Task brief
Below are records. Copy every line with "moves" in it.

Given records
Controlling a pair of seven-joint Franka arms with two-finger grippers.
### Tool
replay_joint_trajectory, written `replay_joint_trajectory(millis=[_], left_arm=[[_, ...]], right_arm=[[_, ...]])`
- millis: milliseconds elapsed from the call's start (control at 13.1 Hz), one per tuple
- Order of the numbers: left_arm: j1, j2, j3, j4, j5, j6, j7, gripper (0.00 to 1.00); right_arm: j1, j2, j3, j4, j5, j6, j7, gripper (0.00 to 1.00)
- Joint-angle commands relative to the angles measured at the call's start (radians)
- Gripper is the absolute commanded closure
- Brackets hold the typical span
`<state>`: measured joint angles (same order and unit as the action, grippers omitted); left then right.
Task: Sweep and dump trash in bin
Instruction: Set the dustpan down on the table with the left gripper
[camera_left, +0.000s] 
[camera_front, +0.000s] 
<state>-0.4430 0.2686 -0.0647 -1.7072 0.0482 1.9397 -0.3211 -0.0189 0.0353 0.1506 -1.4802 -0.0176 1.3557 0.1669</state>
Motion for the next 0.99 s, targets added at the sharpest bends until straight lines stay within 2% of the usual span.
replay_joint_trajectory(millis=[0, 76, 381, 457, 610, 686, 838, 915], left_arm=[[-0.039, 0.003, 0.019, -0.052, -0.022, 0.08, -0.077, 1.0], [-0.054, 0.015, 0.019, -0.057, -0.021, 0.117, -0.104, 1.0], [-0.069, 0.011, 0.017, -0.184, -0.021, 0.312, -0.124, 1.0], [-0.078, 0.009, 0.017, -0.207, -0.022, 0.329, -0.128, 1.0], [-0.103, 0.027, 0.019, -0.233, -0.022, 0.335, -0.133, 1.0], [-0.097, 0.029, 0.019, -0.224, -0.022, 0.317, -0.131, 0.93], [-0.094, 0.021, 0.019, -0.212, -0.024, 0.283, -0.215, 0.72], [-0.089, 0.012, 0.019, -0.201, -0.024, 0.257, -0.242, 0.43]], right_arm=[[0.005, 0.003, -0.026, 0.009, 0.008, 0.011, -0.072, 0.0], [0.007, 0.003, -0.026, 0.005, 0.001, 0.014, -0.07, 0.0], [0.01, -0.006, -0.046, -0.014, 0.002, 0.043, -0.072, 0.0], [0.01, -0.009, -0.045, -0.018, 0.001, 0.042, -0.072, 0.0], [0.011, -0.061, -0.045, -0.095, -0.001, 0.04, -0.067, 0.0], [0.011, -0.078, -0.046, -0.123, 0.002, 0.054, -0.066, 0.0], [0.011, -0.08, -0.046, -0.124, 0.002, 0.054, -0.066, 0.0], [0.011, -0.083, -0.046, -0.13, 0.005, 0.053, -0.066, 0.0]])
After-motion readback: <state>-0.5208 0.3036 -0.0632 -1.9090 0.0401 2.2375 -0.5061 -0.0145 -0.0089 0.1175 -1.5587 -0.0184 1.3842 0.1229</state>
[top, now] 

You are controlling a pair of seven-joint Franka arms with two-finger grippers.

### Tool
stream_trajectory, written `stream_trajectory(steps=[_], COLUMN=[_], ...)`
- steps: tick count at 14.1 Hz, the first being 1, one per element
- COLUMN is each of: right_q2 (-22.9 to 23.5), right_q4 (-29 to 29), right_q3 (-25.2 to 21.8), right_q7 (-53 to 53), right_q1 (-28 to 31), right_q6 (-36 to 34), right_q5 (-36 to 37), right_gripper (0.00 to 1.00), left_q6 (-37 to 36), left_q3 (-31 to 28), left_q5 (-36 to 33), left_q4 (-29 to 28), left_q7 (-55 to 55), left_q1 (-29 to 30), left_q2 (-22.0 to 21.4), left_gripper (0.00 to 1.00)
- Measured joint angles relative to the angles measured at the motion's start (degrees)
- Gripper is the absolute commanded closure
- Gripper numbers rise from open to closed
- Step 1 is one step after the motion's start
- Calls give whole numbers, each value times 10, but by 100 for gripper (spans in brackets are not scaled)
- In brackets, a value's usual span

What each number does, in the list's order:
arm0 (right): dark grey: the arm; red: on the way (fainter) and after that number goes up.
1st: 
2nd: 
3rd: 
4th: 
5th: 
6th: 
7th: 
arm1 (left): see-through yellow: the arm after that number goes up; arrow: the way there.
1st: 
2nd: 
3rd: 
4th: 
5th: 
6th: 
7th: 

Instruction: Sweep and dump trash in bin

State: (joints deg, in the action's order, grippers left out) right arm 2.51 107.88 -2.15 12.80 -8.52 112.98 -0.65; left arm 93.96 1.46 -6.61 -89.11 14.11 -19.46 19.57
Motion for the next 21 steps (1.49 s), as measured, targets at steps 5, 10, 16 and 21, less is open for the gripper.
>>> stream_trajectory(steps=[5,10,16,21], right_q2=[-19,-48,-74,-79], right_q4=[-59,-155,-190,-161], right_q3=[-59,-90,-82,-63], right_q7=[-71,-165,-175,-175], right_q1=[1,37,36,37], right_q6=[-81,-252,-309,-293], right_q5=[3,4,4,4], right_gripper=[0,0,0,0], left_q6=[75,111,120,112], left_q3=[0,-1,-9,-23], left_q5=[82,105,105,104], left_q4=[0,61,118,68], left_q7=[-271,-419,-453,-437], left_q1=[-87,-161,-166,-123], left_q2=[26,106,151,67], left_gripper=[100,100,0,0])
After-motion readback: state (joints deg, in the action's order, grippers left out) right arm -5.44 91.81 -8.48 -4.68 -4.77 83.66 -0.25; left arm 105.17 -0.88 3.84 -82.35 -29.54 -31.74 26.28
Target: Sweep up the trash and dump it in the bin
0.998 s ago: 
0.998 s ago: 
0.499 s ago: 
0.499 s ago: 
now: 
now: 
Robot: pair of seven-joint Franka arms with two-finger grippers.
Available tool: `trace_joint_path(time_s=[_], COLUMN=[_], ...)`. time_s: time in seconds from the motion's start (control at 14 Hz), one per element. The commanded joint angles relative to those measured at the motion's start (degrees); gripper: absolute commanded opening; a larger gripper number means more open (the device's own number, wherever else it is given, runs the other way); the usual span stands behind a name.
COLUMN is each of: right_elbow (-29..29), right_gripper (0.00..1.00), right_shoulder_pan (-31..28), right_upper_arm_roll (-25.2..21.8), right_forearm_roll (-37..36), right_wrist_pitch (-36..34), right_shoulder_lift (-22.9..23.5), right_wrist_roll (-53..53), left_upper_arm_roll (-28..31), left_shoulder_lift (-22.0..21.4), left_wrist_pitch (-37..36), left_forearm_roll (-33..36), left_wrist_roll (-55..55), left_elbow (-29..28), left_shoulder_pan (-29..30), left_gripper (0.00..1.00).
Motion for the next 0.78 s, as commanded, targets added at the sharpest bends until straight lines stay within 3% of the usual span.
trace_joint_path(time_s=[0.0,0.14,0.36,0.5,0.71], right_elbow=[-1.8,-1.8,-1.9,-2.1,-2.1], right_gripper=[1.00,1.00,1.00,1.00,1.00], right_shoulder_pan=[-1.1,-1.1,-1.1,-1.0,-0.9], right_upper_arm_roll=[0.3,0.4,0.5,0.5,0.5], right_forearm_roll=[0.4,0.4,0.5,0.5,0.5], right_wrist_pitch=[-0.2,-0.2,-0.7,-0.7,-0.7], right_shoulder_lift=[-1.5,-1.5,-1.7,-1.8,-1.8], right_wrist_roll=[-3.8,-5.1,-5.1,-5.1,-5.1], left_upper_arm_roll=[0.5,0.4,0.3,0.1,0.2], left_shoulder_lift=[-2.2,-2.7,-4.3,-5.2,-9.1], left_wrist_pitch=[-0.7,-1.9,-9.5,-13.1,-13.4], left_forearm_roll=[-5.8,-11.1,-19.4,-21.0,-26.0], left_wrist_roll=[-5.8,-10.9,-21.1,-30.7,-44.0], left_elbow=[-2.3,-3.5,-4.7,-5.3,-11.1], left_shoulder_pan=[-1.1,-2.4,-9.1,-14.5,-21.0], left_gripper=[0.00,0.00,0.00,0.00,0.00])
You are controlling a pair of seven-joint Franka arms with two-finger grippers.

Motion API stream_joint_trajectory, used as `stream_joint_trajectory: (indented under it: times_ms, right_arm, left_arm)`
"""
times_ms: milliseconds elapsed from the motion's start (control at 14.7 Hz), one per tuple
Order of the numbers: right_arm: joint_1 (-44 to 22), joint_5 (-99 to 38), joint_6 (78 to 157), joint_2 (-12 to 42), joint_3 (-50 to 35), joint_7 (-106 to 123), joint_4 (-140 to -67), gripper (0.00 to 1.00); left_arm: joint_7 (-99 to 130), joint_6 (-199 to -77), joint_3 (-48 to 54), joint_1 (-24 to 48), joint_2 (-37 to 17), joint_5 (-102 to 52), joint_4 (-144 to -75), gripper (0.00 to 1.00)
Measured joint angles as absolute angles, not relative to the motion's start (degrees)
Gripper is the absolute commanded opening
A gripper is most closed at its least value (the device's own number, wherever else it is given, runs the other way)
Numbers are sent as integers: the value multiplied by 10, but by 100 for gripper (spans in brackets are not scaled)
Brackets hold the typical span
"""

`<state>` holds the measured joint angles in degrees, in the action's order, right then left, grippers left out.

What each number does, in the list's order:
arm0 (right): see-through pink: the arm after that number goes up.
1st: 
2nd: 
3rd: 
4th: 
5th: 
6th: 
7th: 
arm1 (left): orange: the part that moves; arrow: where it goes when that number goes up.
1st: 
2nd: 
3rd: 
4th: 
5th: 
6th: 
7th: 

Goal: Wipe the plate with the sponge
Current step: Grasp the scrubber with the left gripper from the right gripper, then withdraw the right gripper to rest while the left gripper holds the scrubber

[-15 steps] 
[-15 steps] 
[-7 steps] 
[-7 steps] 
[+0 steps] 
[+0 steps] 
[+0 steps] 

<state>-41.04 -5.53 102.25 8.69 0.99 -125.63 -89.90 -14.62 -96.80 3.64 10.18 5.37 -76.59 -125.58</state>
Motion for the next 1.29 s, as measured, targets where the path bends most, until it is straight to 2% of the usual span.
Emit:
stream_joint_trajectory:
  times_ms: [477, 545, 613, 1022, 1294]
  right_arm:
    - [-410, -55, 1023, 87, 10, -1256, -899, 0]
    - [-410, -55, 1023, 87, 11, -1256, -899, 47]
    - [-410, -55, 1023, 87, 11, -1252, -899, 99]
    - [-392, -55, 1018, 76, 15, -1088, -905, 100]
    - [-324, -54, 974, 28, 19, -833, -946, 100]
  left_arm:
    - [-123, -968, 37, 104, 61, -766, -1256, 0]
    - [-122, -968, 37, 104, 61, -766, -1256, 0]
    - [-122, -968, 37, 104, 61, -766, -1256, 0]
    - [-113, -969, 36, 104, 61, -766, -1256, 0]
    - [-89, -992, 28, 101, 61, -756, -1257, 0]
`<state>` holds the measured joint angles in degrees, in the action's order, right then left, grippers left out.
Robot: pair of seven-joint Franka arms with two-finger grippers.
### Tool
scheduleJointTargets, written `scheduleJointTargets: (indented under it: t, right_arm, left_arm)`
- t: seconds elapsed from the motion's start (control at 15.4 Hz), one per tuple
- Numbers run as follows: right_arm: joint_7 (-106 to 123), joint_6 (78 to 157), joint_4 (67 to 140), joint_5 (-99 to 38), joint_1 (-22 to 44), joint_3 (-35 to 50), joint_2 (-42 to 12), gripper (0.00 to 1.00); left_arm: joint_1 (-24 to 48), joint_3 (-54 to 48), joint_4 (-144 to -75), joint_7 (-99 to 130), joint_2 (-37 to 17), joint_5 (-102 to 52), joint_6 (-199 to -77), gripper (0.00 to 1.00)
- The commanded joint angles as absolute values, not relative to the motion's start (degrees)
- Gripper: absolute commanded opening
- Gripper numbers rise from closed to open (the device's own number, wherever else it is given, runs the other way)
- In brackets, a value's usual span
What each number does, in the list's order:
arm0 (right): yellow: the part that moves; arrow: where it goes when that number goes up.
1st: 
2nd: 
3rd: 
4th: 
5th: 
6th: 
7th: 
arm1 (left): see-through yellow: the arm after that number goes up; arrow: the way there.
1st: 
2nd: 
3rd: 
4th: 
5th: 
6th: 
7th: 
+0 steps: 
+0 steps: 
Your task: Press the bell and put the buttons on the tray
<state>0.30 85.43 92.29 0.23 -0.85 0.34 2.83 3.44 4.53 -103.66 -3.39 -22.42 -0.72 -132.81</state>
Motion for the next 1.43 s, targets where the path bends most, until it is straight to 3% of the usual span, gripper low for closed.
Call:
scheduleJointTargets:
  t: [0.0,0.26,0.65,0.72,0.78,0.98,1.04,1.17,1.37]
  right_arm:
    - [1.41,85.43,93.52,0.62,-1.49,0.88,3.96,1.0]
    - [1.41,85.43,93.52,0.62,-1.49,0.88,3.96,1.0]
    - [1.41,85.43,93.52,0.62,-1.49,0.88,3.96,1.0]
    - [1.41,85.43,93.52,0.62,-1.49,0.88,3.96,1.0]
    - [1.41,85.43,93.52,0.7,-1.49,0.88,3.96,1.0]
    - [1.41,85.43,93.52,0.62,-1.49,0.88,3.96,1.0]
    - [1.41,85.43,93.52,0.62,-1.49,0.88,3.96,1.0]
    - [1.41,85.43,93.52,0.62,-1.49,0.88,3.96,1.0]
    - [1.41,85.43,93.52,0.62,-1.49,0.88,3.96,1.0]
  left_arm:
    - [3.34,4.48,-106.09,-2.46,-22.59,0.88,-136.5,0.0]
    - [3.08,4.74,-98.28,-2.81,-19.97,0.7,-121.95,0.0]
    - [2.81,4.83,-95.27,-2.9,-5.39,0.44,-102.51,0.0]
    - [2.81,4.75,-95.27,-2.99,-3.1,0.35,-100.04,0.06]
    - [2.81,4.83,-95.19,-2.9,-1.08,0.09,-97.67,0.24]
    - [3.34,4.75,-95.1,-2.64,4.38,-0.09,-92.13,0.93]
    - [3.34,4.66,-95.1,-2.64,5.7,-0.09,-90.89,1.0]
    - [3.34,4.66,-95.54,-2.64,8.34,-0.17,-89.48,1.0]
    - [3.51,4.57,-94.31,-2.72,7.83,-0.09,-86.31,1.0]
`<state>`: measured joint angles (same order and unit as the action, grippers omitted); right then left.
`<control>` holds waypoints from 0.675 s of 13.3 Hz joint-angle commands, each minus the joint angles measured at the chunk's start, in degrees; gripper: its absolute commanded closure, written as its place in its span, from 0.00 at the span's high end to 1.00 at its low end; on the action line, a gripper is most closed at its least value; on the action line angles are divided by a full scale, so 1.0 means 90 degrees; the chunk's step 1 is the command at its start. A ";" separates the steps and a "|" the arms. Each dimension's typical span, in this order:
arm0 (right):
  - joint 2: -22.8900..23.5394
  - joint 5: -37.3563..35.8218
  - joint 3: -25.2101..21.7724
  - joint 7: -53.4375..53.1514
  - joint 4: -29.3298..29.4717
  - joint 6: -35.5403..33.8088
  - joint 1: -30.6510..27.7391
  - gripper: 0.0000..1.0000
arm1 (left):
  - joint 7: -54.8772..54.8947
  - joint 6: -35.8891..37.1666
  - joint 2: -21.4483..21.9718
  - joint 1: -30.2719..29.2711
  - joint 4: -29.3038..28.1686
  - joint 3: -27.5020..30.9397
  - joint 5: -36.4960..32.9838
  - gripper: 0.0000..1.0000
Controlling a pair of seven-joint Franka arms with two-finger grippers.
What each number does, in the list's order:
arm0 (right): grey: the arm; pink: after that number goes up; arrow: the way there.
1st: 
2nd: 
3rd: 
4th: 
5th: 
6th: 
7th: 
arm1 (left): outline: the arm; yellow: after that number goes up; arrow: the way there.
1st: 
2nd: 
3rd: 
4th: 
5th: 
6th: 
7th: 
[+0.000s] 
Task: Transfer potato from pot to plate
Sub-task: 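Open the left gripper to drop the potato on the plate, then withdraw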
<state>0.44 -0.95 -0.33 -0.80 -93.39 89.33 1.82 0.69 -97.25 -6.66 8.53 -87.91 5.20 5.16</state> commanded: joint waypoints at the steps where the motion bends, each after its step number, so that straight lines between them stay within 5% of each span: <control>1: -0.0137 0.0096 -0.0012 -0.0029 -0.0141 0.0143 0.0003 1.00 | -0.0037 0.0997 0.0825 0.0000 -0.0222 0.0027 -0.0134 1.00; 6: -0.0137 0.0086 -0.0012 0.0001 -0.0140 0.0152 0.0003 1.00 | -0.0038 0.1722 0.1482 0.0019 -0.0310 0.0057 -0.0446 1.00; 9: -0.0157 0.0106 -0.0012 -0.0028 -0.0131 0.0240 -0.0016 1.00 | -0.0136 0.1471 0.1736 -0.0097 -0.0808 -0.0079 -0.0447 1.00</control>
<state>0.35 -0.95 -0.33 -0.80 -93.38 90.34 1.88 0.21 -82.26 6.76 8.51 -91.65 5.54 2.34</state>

Solved problem
arm1 (left): orange: the part that moves; arrow: where it goes when that number goes up.
arm0 (right): yellow: the part that moves; arrow: where it goes when that number goes up.

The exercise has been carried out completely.